I am running slurm 19.05 on a single machine (Ubuntu 18.04) for scheduling GPU tasks. However, I am having trouble to setup the gpu enforcement with cgroups.
If I set ConstrainDevice=yes in my cgroup.conf file, tensorflow is not able to access my gpu when running srun --gres=gpu:1 run.sh. In contrast, tasks get access to the gpu independently of the allocation when running salloc, i.e., salloc run.sh.

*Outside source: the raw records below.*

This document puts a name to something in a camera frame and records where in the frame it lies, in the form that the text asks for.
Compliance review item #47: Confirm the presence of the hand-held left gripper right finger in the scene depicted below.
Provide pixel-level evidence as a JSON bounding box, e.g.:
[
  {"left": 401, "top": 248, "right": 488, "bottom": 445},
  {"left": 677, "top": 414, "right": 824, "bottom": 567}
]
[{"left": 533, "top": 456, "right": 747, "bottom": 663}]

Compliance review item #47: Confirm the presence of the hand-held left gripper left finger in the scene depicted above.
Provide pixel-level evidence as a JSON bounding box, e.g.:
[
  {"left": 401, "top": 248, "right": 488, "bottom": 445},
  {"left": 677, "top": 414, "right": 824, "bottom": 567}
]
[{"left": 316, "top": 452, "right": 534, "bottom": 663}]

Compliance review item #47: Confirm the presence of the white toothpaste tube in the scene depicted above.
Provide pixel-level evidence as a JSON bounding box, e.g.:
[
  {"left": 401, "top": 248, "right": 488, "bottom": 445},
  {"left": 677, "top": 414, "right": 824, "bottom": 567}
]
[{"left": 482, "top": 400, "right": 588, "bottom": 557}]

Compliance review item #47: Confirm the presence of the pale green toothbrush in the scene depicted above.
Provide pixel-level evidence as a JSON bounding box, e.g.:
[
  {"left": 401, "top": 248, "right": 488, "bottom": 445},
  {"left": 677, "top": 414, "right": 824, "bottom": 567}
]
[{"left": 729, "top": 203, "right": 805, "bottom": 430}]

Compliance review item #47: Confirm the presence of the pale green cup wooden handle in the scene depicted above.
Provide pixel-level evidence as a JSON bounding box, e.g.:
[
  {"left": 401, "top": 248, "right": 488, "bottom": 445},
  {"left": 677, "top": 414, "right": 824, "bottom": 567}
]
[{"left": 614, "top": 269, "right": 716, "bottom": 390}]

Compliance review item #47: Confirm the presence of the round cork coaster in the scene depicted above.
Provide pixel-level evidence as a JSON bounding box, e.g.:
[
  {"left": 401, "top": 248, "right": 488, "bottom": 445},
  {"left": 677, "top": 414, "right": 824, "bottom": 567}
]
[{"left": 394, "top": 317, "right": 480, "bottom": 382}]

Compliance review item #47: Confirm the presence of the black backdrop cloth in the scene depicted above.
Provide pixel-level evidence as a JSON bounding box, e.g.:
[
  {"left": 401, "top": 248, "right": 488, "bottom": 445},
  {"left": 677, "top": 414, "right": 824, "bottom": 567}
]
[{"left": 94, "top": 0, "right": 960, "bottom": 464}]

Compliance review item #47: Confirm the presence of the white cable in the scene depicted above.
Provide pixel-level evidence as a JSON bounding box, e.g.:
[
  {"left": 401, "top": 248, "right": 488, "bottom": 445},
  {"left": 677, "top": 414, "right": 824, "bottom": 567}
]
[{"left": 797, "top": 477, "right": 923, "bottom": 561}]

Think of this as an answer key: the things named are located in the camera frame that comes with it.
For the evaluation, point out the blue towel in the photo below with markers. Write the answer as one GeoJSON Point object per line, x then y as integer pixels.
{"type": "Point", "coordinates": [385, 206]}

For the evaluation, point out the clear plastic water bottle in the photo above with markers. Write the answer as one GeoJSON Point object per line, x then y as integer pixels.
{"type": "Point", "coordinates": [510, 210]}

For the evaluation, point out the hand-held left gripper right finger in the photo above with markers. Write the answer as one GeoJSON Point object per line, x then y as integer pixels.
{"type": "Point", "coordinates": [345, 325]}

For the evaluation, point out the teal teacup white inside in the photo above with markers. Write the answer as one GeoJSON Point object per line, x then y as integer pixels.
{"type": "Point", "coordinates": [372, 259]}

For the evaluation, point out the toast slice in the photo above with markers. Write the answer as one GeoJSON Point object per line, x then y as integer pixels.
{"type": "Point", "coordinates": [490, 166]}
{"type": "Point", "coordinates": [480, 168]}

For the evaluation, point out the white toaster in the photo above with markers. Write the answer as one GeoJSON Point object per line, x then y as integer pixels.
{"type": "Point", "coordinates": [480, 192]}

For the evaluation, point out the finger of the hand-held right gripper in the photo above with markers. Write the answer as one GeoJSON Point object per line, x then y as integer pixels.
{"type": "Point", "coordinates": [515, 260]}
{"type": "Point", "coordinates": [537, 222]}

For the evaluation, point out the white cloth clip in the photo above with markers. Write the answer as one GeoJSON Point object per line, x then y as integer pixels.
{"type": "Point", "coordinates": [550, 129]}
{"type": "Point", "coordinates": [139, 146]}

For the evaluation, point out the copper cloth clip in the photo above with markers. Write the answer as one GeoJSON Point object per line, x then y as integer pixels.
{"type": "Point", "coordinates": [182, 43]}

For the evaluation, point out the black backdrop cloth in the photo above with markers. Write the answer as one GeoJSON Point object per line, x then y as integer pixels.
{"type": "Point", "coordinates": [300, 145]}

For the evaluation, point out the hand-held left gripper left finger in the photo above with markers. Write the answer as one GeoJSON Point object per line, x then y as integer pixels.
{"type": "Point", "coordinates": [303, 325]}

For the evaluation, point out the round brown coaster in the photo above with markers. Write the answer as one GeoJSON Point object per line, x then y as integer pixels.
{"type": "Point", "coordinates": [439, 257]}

Running srun --gres=mps:50 run.sh works again perfectly.
Here is my slurm.conf:
SlurmctldHost=gpu-node1
Epilog=/etc/slurm/epilog.d/epilog.sh
GresTypes=gpu,mps
MpiDefault=none
PluginDir=/usr/lib/slurm
ProctrackType=proctrack/cgroup
Prolog=/etc/slurm/prolog.d/prolog.sh
ReturnToService=2
SlurmctldPidFile=/var/run/slurmctld.pid
SlurmctldPort=6817
SlurmdPidFile=/var/run/slurmd.pid
SlurmdPort=6818
SlurmdSpoolDir=/var/spool/slurm/d
SlurmUser=slurm
SlurmdUser=root
StateSaveLocation=/var/spool/slurm/ctld
SwitchType=switch/none
TaskPlugin=task/cgroup
InactiveLimit=0
KillWait=30
MinJobAge=300
SlurmctldTimeout=120
SlurmdTimeout=300
Waittime=0
FastSchedule=0
SchedulerType=sched/backfill
SelectType=select/cons_tres
SelectTypeParameters=CR_CPU
AccountingStorageHost=localhost
AccountingStoragePass=/var/run/munge/munge.socket.2
AccountingStorageTRES=gres/gpu,gres/mps
AccountingStorageType=accounting_storage/slurmdbd
AccountingStorageUser=slurm
ClusterName=gpu-cluster
JobCompType=jobcomp/none
JobAcctGatherFrequency=30
JobAcctGatherType=jobacct_gather/linux
SlurmctldDebug=debug5
SlurmctldLogFile=/var/log/slurm/slurmctld.log
SlurmdDebug=debug5
SlurmdLogFile=/var/log/slurm/slurmd.log
NodeName=gpu-node1 NodeAddr=localhost Gres=gpu:1,mps:100 CPUs=8 RealMemory=7900 Sockets=1 CoresPerSocket=4 ThreadsPerCore=2 State=UNKNOWN
PartitionName=DefaultPartition Nodes=gpu-node1 Default=YES MaxTime=720 State=UP
My cgroup.conf looks like:
CgroupAutomount=yes
ConstrainCores=yes
ConstrainDevices=yes
ConstrainRAMSpace=no
My gres.conf looks like:
Name=gpu Type=rtx2070 File=/dev/nvidia0
Name=mps Count=100 File=/dev/nvidia0
Thanks for your help!